Data provided
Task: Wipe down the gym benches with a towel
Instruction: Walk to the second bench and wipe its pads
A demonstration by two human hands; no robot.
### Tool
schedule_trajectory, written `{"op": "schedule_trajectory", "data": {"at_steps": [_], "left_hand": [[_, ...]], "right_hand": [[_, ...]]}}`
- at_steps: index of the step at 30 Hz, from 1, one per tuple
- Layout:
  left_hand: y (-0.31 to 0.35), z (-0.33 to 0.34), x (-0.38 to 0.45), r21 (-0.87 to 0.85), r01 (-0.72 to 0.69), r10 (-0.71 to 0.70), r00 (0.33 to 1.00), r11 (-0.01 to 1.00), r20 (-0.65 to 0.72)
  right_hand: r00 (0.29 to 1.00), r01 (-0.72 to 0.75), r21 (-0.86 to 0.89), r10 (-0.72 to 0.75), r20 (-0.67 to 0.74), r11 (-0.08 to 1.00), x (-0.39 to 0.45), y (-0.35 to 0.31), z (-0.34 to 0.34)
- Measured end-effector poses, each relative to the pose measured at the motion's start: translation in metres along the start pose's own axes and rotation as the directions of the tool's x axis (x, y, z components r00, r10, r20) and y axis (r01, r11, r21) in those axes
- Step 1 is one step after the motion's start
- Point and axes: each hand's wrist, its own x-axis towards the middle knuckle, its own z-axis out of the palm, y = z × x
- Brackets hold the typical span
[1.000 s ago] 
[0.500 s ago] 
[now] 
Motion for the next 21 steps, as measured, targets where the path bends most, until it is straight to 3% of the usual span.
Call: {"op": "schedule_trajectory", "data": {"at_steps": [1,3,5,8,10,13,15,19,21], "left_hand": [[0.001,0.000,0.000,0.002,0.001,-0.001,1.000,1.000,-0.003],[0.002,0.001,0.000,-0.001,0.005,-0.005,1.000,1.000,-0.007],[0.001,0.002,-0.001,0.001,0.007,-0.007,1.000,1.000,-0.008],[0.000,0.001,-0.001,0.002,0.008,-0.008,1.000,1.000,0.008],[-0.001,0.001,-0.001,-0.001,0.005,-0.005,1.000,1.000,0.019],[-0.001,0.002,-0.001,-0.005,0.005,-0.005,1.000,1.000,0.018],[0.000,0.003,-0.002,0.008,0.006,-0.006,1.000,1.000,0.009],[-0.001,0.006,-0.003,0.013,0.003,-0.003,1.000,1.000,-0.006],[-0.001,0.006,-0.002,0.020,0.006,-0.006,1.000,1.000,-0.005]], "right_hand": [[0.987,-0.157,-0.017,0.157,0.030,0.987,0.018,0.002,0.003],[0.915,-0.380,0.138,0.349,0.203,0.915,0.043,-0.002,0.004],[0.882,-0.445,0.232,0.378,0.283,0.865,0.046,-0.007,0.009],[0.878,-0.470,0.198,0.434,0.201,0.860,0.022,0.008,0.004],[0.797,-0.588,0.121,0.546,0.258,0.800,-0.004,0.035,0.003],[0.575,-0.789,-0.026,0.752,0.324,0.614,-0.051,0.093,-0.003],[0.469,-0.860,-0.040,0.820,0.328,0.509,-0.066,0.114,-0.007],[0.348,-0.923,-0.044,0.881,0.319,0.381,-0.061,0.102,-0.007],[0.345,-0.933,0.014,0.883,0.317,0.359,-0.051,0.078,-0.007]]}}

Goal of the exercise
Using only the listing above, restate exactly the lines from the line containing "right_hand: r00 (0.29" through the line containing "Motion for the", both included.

Response to the exercise
  right_hand: r00 (0.29 to 1.00), r01 (-0.72 to 0.75), r21 (-0.86 to 0.89), r10 (-0.72 to 0.75), r20 (-0.67 to 0.74), r11 (-0.08 to 1.00), x (-0.39 to 0.45), y (-0.35 to 0.31), z (-0.34 to 0.34)
- Measured end-effector poses, each relative to the pose measured at the motion's start: translation in metres along the start pose's own axes and rotation as the directions of the tool's x axis (x, y, z components r00, r10, r20) and y axis (r01, r11, r21) in those axes
- Step 1 is one step after the motion's start
- Point and axes: each hand's wrist, its own x-axis towards the middle knuckle, its own z-axis out of the palm, y = z × x
- Brackets hold the typical span
[1.000 s ago] 
[0.500 s ago] 
[now] 
Motion for the next 21 steps, as measured, targets where the path bends most, until it is straight to 3% of the usual span.

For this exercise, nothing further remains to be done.